Check every line below for the string "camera", and copy the lines that contain it.

╭─ Information shown

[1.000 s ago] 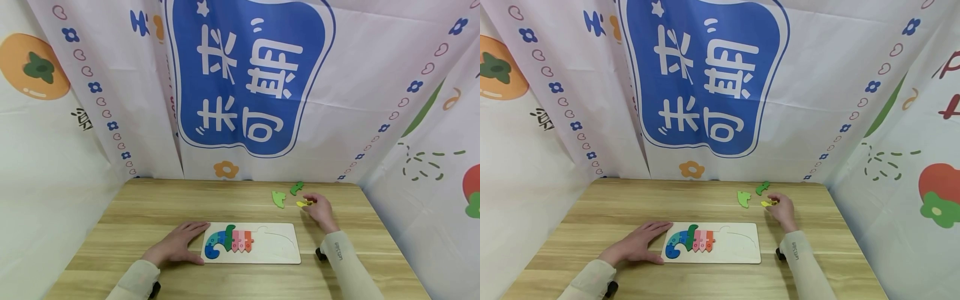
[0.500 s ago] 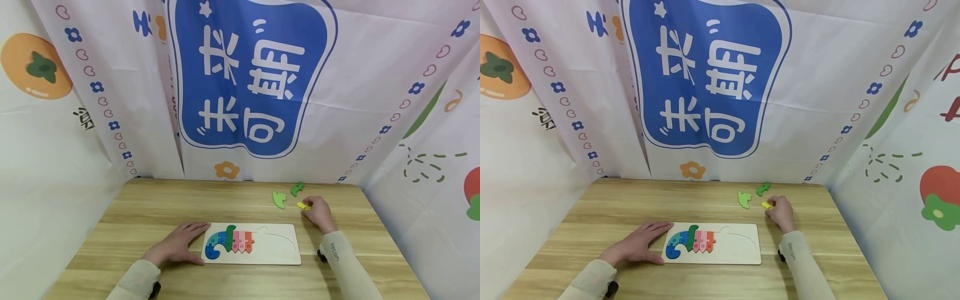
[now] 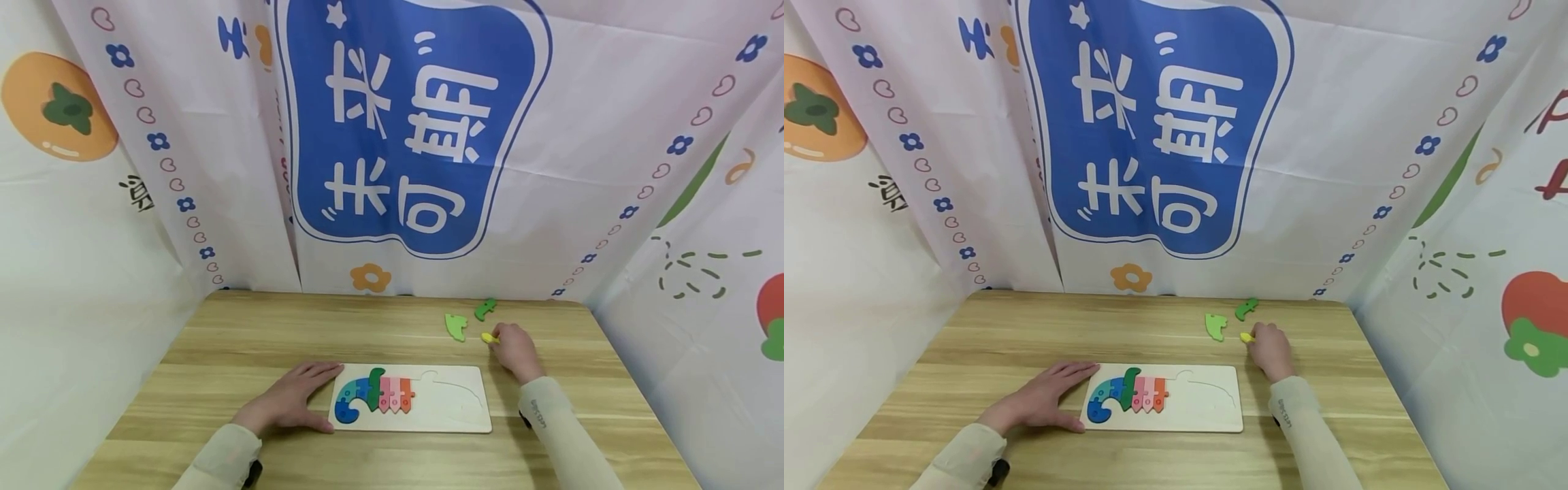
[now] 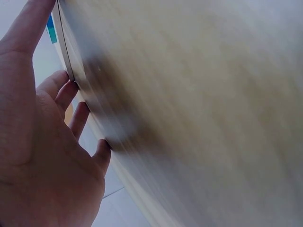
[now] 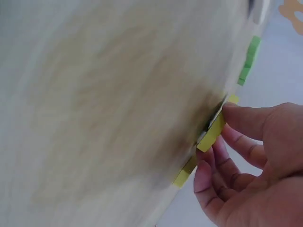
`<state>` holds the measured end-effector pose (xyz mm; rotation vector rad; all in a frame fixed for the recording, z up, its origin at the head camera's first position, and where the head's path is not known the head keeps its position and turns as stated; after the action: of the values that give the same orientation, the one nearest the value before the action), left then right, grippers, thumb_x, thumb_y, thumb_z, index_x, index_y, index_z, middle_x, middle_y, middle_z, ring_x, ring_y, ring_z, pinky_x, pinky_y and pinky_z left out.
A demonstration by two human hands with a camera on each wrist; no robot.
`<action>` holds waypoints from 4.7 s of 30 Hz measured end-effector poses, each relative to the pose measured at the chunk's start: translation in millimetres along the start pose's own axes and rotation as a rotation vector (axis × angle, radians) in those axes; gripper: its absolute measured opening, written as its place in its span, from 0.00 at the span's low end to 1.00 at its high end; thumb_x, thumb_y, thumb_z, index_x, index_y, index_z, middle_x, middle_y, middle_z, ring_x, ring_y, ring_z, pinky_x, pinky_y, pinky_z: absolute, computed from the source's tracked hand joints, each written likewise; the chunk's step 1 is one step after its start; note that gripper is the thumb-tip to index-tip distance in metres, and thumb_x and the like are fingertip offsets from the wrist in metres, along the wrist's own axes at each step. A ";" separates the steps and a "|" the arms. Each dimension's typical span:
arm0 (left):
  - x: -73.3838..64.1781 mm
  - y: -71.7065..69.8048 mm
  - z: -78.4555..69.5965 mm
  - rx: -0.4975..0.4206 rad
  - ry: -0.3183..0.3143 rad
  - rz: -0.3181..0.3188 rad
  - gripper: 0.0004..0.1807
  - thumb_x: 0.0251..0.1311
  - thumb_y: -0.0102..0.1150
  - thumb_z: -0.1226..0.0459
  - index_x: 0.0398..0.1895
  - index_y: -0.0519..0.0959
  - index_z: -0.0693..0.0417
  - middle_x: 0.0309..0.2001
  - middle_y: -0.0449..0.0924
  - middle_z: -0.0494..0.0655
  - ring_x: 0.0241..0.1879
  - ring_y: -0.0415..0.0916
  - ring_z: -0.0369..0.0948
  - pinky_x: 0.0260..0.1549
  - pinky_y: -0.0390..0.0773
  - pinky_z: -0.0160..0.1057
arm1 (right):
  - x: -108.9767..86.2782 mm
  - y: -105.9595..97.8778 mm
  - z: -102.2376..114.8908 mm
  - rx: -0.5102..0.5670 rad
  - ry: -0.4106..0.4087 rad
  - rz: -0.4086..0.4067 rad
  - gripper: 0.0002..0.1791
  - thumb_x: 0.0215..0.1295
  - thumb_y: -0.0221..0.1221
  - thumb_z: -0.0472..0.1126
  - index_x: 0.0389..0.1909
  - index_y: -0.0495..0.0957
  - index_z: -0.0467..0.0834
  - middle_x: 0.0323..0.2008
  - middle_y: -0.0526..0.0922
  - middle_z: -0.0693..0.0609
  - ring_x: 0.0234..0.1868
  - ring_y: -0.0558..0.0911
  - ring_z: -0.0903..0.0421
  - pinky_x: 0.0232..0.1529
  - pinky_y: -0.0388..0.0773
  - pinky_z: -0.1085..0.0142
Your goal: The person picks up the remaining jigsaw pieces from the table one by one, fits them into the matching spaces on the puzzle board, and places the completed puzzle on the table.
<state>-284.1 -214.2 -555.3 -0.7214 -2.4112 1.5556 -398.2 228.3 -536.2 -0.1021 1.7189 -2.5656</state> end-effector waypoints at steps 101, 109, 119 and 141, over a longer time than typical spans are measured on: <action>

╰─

- [Solution]
`<state>` holds the measured end-effector pose (xyz mm; rotation vector rad; all in a frame fixed for the recording, z up, its origin at the head camera's first position, and where the head's path is not known the head keeps its position and turns as stated; after the action: of the values that give the same orientation, the one nearest the value before the action), left then right, grippers, thumb_x, thumb_y, thumb_z, index_x, index_y, index_z, middle_x, middle_y, middle_z, ring_x, ring_y, ring_z, pinky_x, pinky_y and pinky_z left out.
A demonstration by two human hands with a camera on each wrist; no robot.

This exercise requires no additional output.